- What you have to do -
Before you finish, make sure every line below has been written out exactly.

- Data -
──────────────────────────────

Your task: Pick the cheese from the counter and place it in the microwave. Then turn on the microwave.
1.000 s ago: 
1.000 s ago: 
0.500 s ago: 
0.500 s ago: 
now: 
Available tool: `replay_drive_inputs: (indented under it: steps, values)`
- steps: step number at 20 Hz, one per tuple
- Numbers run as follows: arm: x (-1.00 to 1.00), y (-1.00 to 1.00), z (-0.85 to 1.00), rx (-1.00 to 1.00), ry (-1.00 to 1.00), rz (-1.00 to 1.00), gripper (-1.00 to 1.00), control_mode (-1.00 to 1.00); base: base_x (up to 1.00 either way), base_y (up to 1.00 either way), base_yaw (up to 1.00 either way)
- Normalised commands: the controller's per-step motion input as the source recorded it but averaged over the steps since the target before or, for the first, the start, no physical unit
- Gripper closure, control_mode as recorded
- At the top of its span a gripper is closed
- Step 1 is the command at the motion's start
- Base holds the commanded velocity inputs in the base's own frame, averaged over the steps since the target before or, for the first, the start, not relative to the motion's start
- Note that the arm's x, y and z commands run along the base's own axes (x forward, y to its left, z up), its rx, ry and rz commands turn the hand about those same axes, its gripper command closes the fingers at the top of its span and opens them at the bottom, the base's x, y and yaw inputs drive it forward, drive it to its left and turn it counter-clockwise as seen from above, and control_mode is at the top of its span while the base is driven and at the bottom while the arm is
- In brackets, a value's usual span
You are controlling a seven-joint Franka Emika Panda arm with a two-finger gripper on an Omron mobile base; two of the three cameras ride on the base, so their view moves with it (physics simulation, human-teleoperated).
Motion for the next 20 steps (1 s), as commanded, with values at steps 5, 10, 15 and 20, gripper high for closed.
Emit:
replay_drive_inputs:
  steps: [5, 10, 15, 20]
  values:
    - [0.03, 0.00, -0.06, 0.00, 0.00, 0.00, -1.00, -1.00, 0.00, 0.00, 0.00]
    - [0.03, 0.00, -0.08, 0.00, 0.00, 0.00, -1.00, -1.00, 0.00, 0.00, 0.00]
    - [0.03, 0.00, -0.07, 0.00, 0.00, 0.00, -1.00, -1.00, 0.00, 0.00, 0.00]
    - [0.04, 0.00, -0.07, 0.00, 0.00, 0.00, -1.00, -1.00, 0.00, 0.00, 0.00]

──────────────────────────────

- Your solution -
Your task: Pick the cheese from the counter and place it in the microwave. Then turn on the microwave.
1.000 s ago: 
1.000 s ago: 
0.500 s ago: 
0.500 s ago: 
now: 
Available tool: `replay_drive_inputs: (indented under it: steps, values)`
- steps: step number at 20 Hz, one per tuple
- Numbers run as follows: arm: x (-1.00 to 1.00), y (-1.00 to 1.00), z (-0.85 to 1.00), rx (-1.00 to 1.00), ry (-1.00 to 1.00), rz (-1.00 to 1.00), gripper (-1.00 to 1.00), control_mode (-1.00 to 1.00); base: base_x (up to 1.00 either way), base_y (up to 1.00 either way), base_yaw (up to 1.00 either way)
- Normalised commands: the controller's per-step motion input as the source recorded it but averaged over the steps since the target before or, for the first, the start, no physical unit
- Gripper closure, control_mode as recorded
- At the top of its span a gripper is closed
- Step 1 is the command at the motion's start
- Base holds the commanded velocity inputs in the base's own frame, averaged over the steps since the target before or, for the first, the start, not relative to the motion's start
- Note that the arm's x, y and z commands run along the base's own axes (x forward, y to its left, z up), its rx, ry and rz commands turn the hand about those same axes, its gripper command closes the fingers at the top of its span and opens them at the bottom, the base's x, y and yaw inputs drive it forward, drive it to its left and turn it counter-clockwise as seen from above, and control_mode is at the top of its span while the base is driven and at the bottom while the arm is
- In brackets, a value's usual span
You are controlling a seven-joint Franka Emika Panda arm with a two-finger gripper on an Omron mobile base; two of the three cameras ride on the base, so their view moves with it (physics simulation, human-teleoperated).
Motion for the next 20 steps (1 s), as commanded, with values at steps 5, 10, 15 and 20, gripper high for closed.
Emit:
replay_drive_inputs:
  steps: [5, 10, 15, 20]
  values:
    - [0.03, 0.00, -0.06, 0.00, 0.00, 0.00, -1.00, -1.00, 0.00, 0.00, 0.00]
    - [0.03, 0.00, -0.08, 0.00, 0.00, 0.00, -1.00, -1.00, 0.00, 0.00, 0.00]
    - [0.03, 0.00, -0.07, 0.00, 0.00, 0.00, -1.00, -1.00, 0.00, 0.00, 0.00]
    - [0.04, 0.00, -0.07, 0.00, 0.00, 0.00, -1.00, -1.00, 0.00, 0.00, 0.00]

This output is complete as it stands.